Open simonw opened 4 years ago

simonw commented 4 years ago

Originally posted by @simonw in https://github.com/simonw/sqlite-utils/pull/118#issuecomment-655283393

We should put some thought into how this library supports and encourages smart use of transactions.

tsibley commented 4 years ago

Better transaction handling would be really great. Some of my thoughts on implementing better transaction discipline are in https://github.com/simonw/sqlite-utils/pull/118#issuecomment-655239728.

My preferences:

db = sqlite_utils.Database(path)

with db: # ← BEGIN issued here by Database.__enter__
    db.insert(…)
    db.create_view(…)
# ← COMMIT/ROLLBACK issue here by sqlite3.connection.__exit__
simonw commented 4 years ago

I'm with you on most of this. Completely agreed that the CLI should do everything in a transaction.

The one thing I'm not keen on is forcing calling code to explicitly start a transaction, for a couple of reasons:

  1. It will break all of the existing code out there
  2. It doesn't match to how I most commonly use this library - as an interactive tool in a Jupyter notebook, where I'm generally working against a brand new scratch database and any errors don't actually matter

So... how about this: IF you wrap your code in a with db: block then the .insert() and suchlike methods expect you to manage transactions yourself. But if you don't use the context manager they behave like they do at the moment (or maybe a bit more sensibly).

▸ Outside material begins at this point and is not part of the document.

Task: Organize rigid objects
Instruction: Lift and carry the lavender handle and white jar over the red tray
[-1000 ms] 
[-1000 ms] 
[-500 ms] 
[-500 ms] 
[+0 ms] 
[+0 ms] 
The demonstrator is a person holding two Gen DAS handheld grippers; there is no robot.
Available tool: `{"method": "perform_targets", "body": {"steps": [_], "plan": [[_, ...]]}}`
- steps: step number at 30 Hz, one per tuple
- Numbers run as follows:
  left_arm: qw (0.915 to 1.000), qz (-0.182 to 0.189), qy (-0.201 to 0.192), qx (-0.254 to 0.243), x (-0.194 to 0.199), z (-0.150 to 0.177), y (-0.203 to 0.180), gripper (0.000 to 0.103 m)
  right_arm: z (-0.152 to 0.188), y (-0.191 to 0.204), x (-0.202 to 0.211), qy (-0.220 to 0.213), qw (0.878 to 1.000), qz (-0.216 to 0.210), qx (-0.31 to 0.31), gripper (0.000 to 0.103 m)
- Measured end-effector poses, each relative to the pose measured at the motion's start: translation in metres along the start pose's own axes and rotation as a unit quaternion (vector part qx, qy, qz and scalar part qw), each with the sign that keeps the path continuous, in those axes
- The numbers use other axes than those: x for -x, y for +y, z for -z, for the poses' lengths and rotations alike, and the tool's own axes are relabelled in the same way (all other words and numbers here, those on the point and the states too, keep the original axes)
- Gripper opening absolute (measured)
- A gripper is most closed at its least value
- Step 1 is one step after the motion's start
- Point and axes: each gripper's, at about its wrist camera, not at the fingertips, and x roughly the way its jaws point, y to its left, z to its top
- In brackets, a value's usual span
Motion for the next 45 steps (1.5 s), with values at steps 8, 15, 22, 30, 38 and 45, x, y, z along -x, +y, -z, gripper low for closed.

That way existing code works as it does today, lazy people like me can call .insert() without thinking about transactions, but people writing actual production code (as opposed to Jupyter hacks) have a sensible way to take control of the transactions themselves.

tsibley commented 4 years ago

Yep, I agree that makes more sense for backwards compat and more casual use cases. I think it should be possible for the Database/Queryable methods to DTRT based on seeing if it's within a context-manager-managed transaction.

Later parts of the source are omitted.